Ved Antani is the SVP of Engineering and Managing Director, India at New Relic. He brings over two decades of leadership experience across global tech companies, including Twilio, JioCinema, BetterPlace, and Myntra. Ved has played a pivotal role in scaling engineering teams, driving platform innovation, and leading large-scale digital transformations. He has also built and led high-impact R&D centers and product organizations across India and globally. Ved currently leads the talent expansion and operations for New Relic in India
Intelligent observability has become a critical and necessary tool in any business’ arsenal now, not just for improve operations, but also for driving better results on the bottom line
By Ved Antani, SVP – Engineering and Managing Director, India at New Relic
We’re in the age of AI. Its speed and efficiency make it attractive to businesses that want to scale, personalise, and improve customer experiences. Today, AI is the core strategic priority for 80% of businesses in India, with many investing in cutting-edge technology to stay ahead of the game. However understanding how the AI is truly performing presents a key challenge for many organisations, especially when business resilience relies on the AI’s ability to take over repetitive work and predict failures before they occur. These knowledge gaps can result in unplanned downtime which can cost businesses dearly. The 2024 Observability Forecast found that 65% of businesses in India have experienced downtime with the cost averaging at $1 million USD per hour. From disrupted services to lost revenue, the real cost isn’t just the outage, it’s also the hours of untapped productivity. This is where intelligent observability coupled with agentic orchestration and AI-Powered predictions can help.
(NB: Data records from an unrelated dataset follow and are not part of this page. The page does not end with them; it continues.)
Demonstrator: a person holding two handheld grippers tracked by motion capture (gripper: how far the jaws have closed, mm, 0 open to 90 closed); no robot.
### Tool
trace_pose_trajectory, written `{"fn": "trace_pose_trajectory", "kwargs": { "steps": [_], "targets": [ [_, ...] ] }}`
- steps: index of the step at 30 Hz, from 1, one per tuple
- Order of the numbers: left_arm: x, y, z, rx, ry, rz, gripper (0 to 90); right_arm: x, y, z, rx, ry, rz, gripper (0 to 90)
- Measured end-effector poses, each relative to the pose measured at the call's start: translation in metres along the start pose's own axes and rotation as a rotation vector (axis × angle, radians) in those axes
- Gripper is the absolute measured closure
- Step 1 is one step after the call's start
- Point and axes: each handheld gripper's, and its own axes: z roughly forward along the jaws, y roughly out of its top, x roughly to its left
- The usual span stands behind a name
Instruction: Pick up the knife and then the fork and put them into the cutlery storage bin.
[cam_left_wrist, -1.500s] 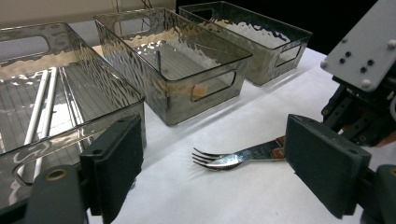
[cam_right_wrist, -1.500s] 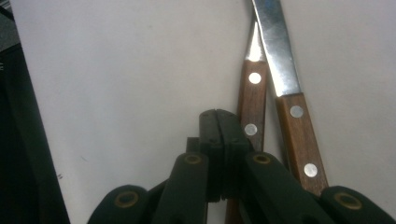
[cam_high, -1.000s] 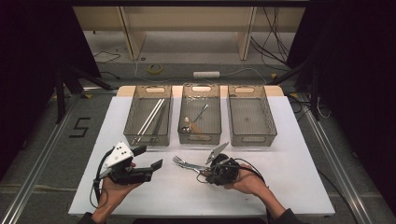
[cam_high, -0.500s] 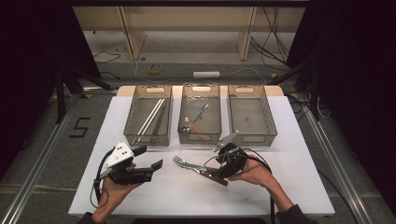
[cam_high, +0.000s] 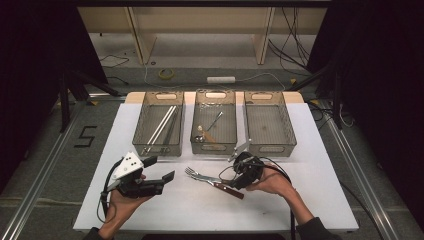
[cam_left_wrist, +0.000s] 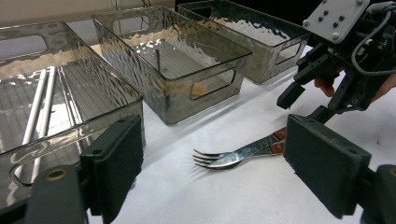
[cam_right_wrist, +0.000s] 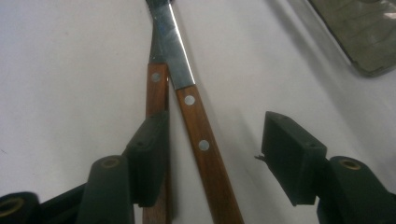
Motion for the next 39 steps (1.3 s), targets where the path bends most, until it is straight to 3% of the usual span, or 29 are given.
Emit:
{"fn": "trace_pose_trajectory", "kwargs": {
  "steps": [8, 21, 25, 32, 38, 39],
  "targets": [
    [0.000, 0.000, 0.001, 0.002, 0.000, 0.002, 19.5, 0.001, 0.001, 0.006, 0.025, 0.007, -0.028, 56.2],
    [0.000, 0.000, 0.001, 0.002, -0.002, 0.004, 19.5, 0.006, 0.004, 0.014, 0.070, -0.001, -0.087, 67.7],
    [0.000, 0.000, 0.001, 0.003, -0.002, 0.003, 19.5, 0.007, 0.004, 0.014, 0.079, -0.002, -0.083, 69.4],
    [-0.001, 0.000, 0.001, 0.004, -0.001, 0.004, 19.5, 0.010, 0.004, 0.014, 0.078, -0.016, -0.121, 71.8],
    [-0.001, 0.000, 0.001, 0.005, 0.000, 0.004, 19.5, 0.009, 0.004, 0.015, 0.071, -0.018, -0.181, 73.0],
    [-0.001, 0.000, 0.001, 0.003, 0.000, 0.004, 19.5, 0.011, 0.005, 0.014, 0.086, -0.017, -0.164, 73.2]
  ]
}}
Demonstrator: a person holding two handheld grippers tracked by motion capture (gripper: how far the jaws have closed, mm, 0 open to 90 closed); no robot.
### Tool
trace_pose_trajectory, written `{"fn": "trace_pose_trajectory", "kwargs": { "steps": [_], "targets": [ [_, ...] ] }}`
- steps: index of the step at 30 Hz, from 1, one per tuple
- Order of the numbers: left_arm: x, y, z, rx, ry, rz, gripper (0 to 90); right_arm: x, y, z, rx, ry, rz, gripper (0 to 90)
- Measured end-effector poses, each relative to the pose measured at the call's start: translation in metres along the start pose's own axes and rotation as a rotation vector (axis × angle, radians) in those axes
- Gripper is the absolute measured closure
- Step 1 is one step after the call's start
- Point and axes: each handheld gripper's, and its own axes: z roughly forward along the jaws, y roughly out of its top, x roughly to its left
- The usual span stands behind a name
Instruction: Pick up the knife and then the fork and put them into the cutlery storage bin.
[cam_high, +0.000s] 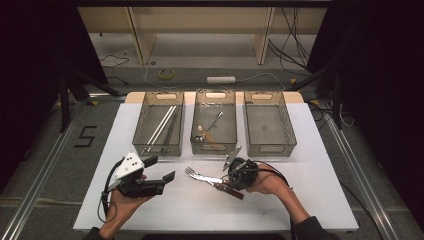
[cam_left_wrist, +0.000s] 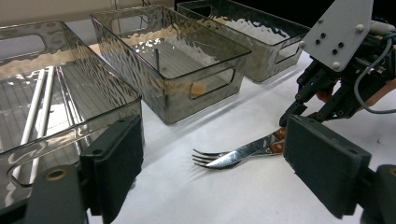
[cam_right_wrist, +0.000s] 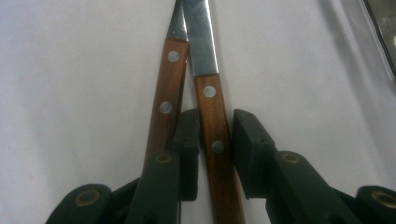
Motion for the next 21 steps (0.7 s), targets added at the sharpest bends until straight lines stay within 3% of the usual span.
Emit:
{"fn": "trace_pose_trajectory", "kwargs": {
  "steps": [5, 7, 11, 21],
  "targets": [
    [0.0000, -0.0001, 0.0001, 0.002, 0.001, 0.000, 19.5, 0.0008, 0.0004, 0.0004, -0.002, -0.003, -0.014, 74.0],
    [0.0002, 0.0001, 0.0000, 0.001, 0.000, -0.002, 19.5, 0.0000, 0.0002, 0.0011, -0.006, -0.008, -0.051, 74.5],
    [-0.0001, -0.0001, 0.0001, 0.001, 0.001, -0.001, 19.5, 0.0020, 0.0013, 0.0010, 0.003, -0.013, -0.078, 76.2],
    [0.0000, -0.0002, 0.0005, 0.002, 0.002, -0.001, 19.5, 0.0042, 0.0023, 0.0009, 0.005, -0.022, -0.092, 77.1]
  ]
}}
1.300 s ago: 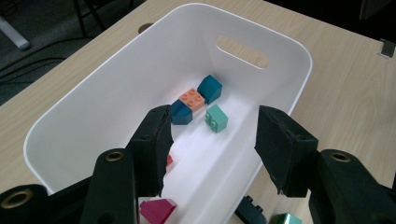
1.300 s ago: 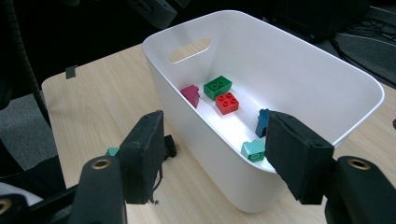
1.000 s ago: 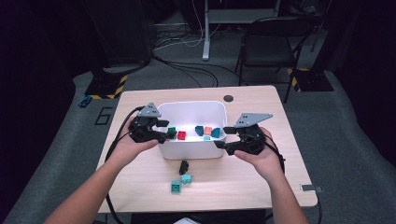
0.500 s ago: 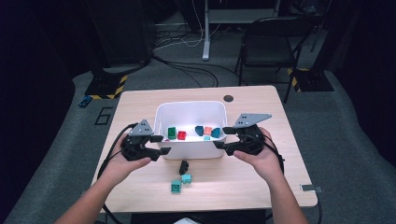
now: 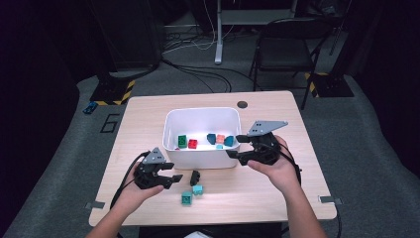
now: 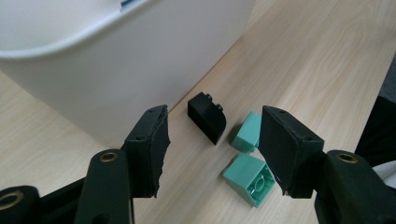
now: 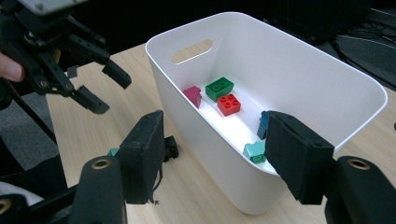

Agentic orchestration for faster, more efficient outcomes
Agentic orchestration is the ability for systems to talk to each other to help resolve issues. Intelligent observability tools integrated with powerful agentic orchestration, identify issues before they arise, assess impacts, and make intelligent recommendations. It works by leveraging a compound AI system that uses multiple AI models, agents, and tools to tackle many types of complicated tasks. Agentic AI, meanwhile, reduces the developer toil by completing tasks and automating workflows, even with external tools.
With traditional monitoring, alerts were triggered only after a problem occurred or a predefined threshold was breached. It would put site reliability engineers into a reactive mode as they tried to minimise the impact on their users. Agentic orchestration is changing this for the better. AI can now predict outcomes by leveraging machine learning (ML) algorithms to analyze historical data, identify patterns, and predict time-series metrics in a unified space. Businesses can conduct ad hoc predictions on a given data set or as an alert condition that looks ahead for early warning signs of a problem.
For example, a manufacturing unit operates heavy machinery, such as industrial presses or conveyor belts. Downtime halts production, costing millions. To avoid production delays and unplanned downtime, typically, maintenance teams reacted only once failure occurred. The business still had to bear the cost of downtime even if the issue was resolved quickly.
Intelligent observability with agentic orchestration is preventive. It gathers historical data from various machines and sensors, such as temperature, pressure, vibration, and energy consumption, and learns over time. By applying machine learning algorithms to this data, the manufacturer can detect subtle changes in patterns before a failure actually occurs. Maintenance teams are notified early, and preventive maintenance tasks can be scheduled ahead of time, minimizing unplanned downtime. Predictive analytics enables teams to reallocate resources to perform repairs when production is not at peak, avoiding disruptions to the manufacturing schedule. The power of preventive observability is unparalleled. It can put businesses on the path of zero downtime.
Lesser incidents, greater profitability
Software developers, regardless of the industry they work in, rely on frequent code changes to innovate quickly. Code changes are also the leading cause of software incidents. AI Agents are making it easier than ever to solve this problem. AI Agents built into intelligent observability tools evaluate changes across the digital ecosystem on their own. Multiple AI Agents work together to detect issues from code changes and address them directly in the integrated development environment. Such real-time response eliminates time-consuming manual processes and reduces the risk of code changes. As a result, businesses can boost productivity and improve software quality.
For instance, in retail and ecommerce, if the business is facing an issue with the inventory management system, intelligent observability solutions don’t just flag the problem. They immediately alert the right team, whether that’s IT or operations staff, and provide intelligent recommendations on how to solve the issue so they know exactly what to do to fix it. If there’s a software bug in the inventory management system, AI automatically and proactively identifies it, and escalates it to developers via GitHub, without requiring manual intervention. It even generates code fixes via Code Assist to make life easier.
As businesses adopt AI on a large scale, they need intelligent tools to monitor their health and ensure their performance is smooth. Intelligent observability is now a critical and necessary tool in any business’ arsenal, not just to improve operations, but to drive better results on the bottom line. With Agentic AI taking center stage, the issues of downtime don’t have to hamper efforts to become more profitable. If AI is the future of business, agentic orchestration is the future of observability, and it is already here.